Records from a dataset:
▼▼▼
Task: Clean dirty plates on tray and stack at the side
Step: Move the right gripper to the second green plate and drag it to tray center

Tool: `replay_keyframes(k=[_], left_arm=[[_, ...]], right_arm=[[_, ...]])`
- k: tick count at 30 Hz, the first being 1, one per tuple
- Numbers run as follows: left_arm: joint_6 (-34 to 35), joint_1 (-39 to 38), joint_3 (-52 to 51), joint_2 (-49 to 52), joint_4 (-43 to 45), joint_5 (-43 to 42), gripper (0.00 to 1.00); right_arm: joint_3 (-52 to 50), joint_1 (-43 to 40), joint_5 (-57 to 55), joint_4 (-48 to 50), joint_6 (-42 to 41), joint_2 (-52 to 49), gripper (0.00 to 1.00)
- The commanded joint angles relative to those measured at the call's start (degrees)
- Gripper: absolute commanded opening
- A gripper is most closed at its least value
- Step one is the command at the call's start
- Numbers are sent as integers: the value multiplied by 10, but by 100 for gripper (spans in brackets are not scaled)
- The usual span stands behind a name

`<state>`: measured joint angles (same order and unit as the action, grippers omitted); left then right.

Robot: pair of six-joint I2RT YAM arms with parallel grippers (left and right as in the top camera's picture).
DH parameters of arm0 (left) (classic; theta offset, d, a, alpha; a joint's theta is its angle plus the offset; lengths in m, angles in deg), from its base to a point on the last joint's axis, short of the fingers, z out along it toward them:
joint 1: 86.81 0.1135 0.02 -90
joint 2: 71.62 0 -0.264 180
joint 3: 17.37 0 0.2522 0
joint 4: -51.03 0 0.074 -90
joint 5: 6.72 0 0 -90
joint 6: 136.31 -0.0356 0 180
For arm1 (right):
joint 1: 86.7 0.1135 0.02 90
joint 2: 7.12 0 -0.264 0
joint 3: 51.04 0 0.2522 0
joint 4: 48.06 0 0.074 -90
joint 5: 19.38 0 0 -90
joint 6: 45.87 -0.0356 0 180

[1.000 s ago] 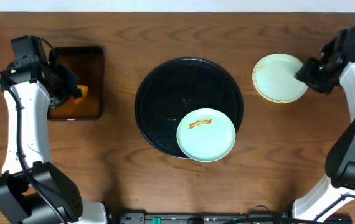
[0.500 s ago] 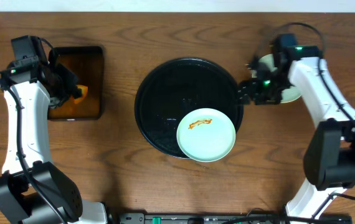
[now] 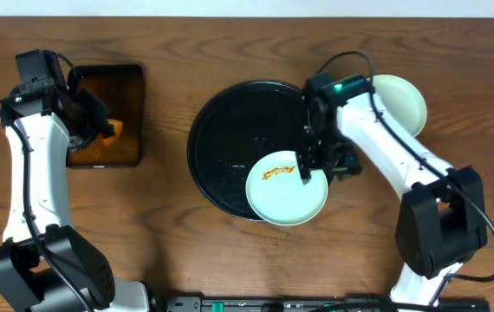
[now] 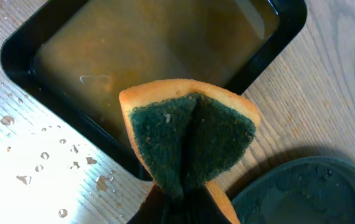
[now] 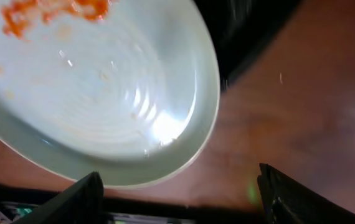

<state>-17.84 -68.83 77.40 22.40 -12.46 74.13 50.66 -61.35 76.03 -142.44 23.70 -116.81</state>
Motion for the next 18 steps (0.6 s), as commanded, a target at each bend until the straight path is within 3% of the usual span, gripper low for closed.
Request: replay_keyframes(k=[1, 3, 6, 10, 12, 18], left_arm=[[-4, 1, -3, 3, -3, -7, 8], [-4, 1, -3, 3, -4, -7, 8], [-4, 1, -3, 3, -4, -7, 8], [-4, 1, -3, 3, 1, -7, 8], [-4, 1, -3, 3, 0, -7, 8], [-4, 1, -3, 3, -3, -7, 8]], right_arm=[[1, 14, -136, -26, -134, 80, 86], [-36, 19, -142, -36, -191, 137, 99], [-144, 25, -124, 3, -297, 220, 99], [-282, 31, -12, 132, -405, 311, 99], [-333, 32, 73, 217, -423, 336, 73], [-378, 34, 56, 266, -473, 304, 66]])
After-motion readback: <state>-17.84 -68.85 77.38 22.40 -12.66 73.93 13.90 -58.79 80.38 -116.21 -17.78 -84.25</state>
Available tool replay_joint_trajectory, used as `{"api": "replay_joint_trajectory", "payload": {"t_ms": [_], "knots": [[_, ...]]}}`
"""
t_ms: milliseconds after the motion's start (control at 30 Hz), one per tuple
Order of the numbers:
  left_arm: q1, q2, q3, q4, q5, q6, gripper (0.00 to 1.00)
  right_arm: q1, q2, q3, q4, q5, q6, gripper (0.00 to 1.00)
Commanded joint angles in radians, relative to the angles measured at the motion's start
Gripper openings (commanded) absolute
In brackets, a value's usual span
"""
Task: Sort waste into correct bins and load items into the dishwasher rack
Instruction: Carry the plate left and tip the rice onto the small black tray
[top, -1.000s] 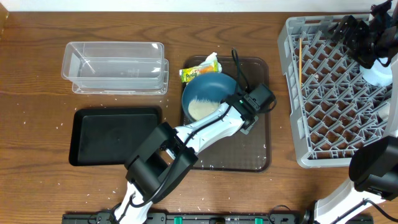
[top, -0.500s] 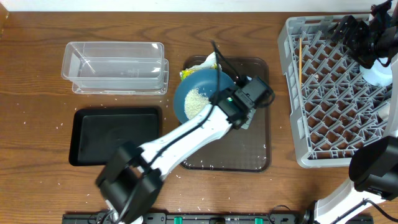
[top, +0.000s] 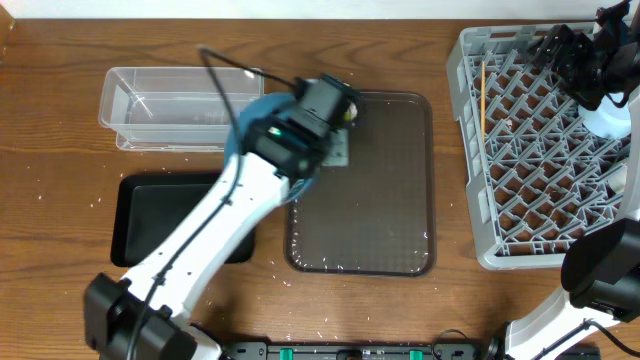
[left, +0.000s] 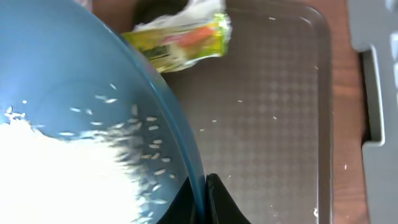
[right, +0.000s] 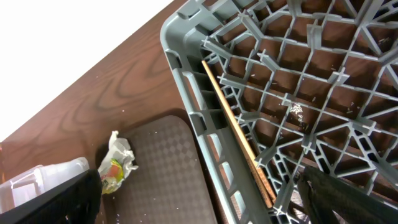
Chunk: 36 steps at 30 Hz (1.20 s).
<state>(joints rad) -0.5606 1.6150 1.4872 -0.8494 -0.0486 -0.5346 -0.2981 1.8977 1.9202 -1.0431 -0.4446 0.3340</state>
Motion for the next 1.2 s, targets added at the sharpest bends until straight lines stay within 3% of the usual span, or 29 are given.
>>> {"api": "replay_joint_trajectory", "payload": {"t_ms": [0, 233, 467, 900, 1167], "knots": [[0.084, -0.021, 0.001, -0.030, 0.072, -0.095, 0.06, 0.004, 0.006, -0.002, 0.000, 0.000, 0.010, 0.99], [0.252, -0.022, 0.001, -0.130, 0.076, -0.248, 0.06, 0.004, 0.006, -0.002, 0.000, 0.000, 0.010, 0.99], [0.389, -0.022, 0.000, -0.142, 0.248, -0.244, 0.06, 0.004, 0.006, -0.002, 0.000, 0.000, 0.010, 0.99], [0.628, -0.022, -0.010, -0.179, 0.771, 0.006, 0.06, 0.004, 0.006, -0.002, 0.000, 0.000, 0.010, 0.99], [0.760, -0.022, -0.061, -0.204, 0.983, 0.103, 0.06, 0.004, 0.006, -0.002, -0.001, 0.000, 0.010, 0.99]]}}
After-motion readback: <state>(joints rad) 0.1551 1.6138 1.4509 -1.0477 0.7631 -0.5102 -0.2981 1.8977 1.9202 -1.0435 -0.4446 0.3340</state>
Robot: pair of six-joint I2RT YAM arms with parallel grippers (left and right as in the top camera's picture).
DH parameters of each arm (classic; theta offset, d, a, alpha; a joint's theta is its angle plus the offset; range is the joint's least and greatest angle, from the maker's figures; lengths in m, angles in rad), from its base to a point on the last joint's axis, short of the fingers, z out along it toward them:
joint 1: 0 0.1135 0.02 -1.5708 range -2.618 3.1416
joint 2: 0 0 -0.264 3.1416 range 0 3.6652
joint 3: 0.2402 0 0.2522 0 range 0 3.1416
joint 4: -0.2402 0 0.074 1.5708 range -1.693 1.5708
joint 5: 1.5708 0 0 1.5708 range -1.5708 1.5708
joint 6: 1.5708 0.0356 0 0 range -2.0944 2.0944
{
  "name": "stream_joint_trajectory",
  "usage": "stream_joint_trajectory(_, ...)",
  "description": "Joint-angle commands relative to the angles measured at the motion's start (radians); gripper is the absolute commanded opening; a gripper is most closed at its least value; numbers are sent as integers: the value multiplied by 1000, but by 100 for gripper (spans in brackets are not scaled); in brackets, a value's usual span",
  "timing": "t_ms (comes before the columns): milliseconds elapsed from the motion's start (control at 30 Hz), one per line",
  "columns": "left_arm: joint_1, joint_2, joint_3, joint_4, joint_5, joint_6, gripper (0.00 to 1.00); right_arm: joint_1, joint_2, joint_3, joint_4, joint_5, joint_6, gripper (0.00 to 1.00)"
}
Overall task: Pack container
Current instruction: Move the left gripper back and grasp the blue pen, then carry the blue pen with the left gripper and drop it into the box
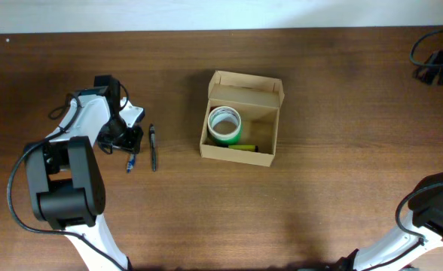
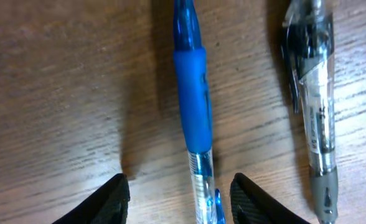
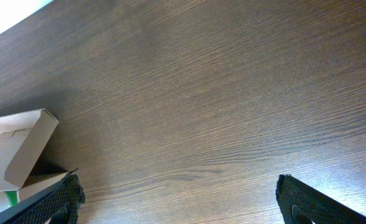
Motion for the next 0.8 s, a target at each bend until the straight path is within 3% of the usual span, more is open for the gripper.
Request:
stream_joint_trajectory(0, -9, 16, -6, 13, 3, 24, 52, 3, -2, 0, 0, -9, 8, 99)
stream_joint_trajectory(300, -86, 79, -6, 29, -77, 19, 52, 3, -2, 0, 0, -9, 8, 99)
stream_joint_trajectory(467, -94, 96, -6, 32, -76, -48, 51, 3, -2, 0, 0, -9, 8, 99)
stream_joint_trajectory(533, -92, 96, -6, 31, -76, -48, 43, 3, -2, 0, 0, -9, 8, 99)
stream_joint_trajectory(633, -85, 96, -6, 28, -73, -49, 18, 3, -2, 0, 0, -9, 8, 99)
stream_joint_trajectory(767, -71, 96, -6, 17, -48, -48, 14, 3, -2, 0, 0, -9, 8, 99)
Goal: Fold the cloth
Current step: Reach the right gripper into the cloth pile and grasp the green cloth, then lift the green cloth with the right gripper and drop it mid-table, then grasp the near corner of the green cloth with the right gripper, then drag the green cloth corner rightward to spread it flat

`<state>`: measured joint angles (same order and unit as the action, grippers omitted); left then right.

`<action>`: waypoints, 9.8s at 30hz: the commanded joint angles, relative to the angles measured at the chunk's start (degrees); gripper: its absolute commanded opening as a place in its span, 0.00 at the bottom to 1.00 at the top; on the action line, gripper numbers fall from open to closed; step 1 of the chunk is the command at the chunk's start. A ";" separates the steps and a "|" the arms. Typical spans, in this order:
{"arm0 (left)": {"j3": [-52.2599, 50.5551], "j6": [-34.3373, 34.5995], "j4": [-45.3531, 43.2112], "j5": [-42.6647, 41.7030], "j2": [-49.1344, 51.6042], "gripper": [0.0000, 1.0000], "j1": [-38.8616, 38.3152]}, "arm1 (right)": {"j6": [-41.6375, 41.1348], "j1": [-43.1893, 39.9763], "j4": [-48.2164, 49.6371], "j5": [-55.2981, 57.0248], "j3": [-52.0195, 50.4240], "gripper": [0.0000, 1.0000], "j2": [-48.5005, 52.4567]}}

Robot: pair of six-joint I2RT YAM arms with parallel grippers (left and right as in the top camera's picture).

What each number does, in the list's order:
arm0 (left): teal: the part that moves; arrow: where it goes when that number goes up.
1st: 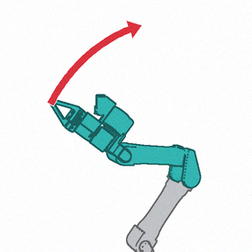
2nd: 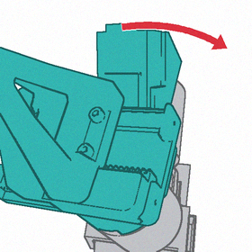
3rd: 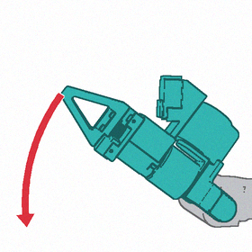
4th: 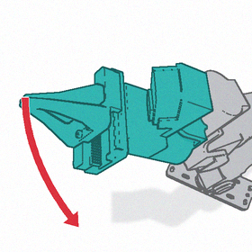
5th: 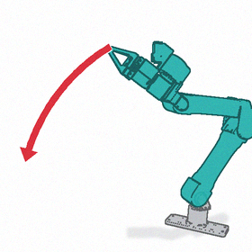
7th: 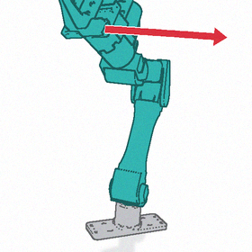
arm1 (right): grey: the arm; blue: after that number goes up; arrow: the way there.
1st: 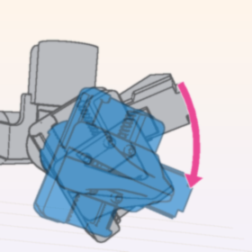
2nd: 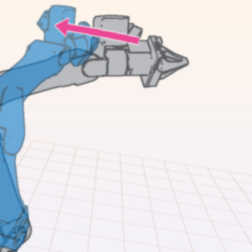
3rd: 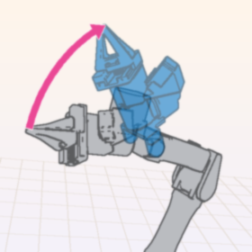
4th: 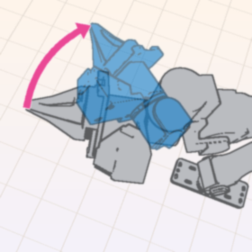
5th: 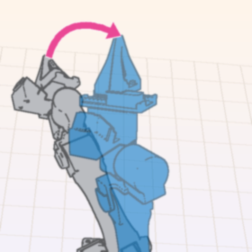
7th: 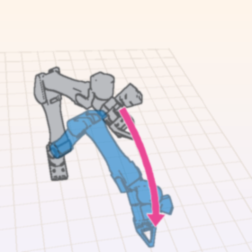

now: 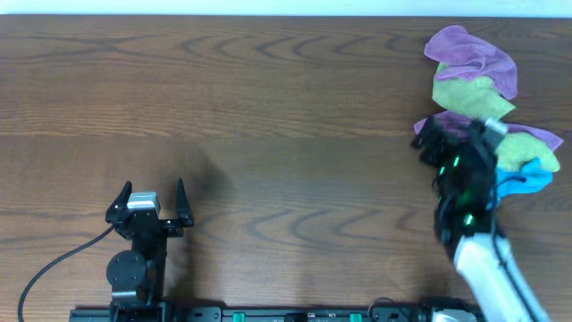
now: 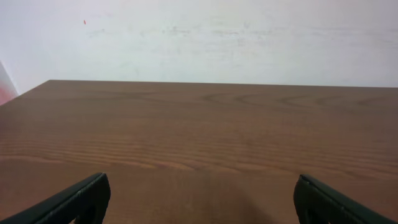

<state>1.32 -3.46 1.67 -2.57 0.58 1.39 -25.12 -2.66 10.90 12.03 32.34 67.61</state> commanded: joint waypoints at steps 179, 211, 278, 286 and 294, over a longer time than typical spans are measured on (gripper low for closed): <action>-1.05 -0.83 2.73 1.66 -0.31 0.95 0.20 | 23.58 55.76 -65.02 -1.55 39.95 0.67 33.31; -1.05 -0.83 2.73 1.66 -0.31 0.95 0.20 | 26.03 61.94 -52.46 7.02 39.63 0.45 45.27; -1.05 -0.83 2.75 1.66 -0.31 0.95 0.20 | 4.66 27.15 -59.34 4.28 45.09 0.02 38.95; -1.05 -0.83 2.73 1.66 -0.31 0.95 0.20 | 13.81 34.03 -57.11 -7.96 43.71 0.02 37.51; -1.05 -0.83 2.73 1.66 -0.31 0.96 0.20 | 19.56 39.41 -53.70 -10.58 39.89 0.02 37.51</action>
<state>1.34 -3.46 1.67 -2.57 0.58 1.39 -8.56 36.25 -43.09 3.57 74.56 105.38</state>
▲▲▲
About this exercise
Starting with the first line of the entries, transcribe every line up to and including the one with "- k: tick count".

Answer to this problem
Task: Clean dirty plates on tray and stack at the side
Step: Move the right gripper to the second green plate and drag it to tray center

Tool: `replay_keyframes(k=[_], left_arm=[[_, ...]], right_arm=[[_, ...]])`
- k: tick count at 30 Hz, the first being 1, one per tuple

The response is now complete.